B. Jayashree (born 9 June 1950) is a veteran Indian theatre actress, director and singer, who has also acted in films and television and worked as dubbing artist in films. She is the creative director of Spandana Theatre, an amateur theatre company based in Bangalore, established in 1976.

She was nominated to the Upper house of the Indian Parliament, Rajya Sabha in 2010. She was awarded the Padma Shri, fourth-highest civilian honour by Government of India in 2013.

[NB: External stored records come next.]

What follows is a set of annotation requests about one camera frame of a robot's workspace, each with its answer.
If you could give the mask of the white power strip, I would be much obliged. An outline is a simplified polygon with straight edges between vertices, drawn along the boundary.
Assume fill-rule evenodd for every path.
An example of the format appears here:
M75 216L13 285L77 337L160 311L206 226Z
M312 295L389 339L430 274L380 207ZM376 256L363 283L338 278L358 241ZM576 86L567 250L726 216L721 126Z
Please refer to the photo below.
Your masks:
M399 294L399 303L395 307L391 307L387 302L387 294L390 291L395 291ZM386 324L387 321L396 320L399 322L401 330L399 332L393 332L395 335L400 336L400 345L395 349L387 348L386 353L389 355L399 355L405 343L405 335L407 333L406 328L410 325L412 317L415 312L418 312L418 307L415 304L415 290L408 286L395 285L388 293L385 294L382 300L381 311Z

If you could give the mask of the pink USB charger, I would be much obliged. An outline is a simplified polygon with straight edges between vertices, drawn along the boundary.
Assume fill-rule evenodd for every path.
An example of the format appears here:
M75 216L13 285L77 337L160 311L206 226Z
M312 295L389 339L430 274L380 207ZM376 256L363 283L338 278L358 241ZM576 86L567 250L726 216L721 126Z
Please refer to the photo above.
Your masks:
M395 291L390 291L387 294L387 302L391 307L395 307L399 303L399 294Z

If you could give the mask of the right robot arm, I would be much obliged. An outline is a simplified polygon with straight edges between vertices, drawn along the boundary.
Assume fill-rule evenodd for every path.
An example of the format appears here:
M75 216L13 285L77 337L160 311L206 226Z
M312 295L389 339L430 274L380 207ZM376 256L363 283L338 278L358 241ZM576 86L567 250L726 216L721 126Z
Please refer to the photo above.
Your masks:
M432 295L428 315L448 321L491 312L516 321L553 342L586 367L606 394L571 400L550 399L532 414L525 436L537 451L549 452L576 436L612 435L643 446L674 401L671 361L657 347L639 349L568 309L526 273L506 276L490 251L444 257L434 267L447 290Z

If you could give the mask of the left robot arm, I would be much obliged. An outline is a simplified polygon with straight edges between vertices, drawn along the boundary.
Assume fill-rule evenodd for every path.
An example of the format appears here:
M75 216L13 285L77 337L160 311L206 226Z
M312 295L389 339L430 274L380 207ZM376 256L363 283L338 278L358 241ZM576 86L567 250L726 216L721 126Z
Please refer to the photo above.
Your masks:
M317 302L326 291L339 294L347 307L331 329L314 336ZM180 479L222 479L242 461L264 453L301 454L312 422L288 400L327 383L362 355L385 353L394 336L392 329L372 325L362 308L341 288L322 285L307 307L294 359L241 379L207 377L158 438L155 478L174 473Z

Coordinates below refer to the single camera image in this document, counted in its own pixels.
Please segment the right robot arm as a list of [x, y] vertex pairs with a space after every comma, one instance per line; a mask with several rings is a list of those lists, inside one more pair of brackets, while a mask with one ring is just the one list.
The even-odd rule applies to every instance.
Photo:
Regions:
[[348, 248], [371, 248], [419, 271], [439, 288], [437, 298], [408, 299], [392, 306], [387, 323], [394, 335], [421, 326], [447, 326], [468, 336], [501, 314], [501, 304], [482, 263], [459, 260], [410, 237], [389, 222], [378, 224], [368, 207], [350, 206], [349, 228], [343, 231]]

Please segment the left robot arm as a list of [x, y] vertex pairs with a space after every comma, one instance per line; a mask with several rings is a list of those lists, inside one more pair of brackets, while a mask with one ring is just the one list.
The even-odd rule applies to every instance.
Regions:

Her grandfather was noted theatre director, Gubbi Veeranna, who founded the Gubbi Veeranna Nataka Company.

Early life and background

She was born in Bangalore to  G.V. Malathamma who was the daughter of Gubbi Veeranna, and later graduated from the National School of Drama, Delhi in 1973, where she trained under noted theatre director and teacher Ebrahim Alkazi.

Career

Over the years, she has worked with notable theatre personalities, including B. V. Karanth. She has acted in Kannada films, like Nagamandala (1997), Deveeri (1999) and Care of Footpath (2006). She has also briefly remained the director of Mysore-based theatre institute, Rangayana.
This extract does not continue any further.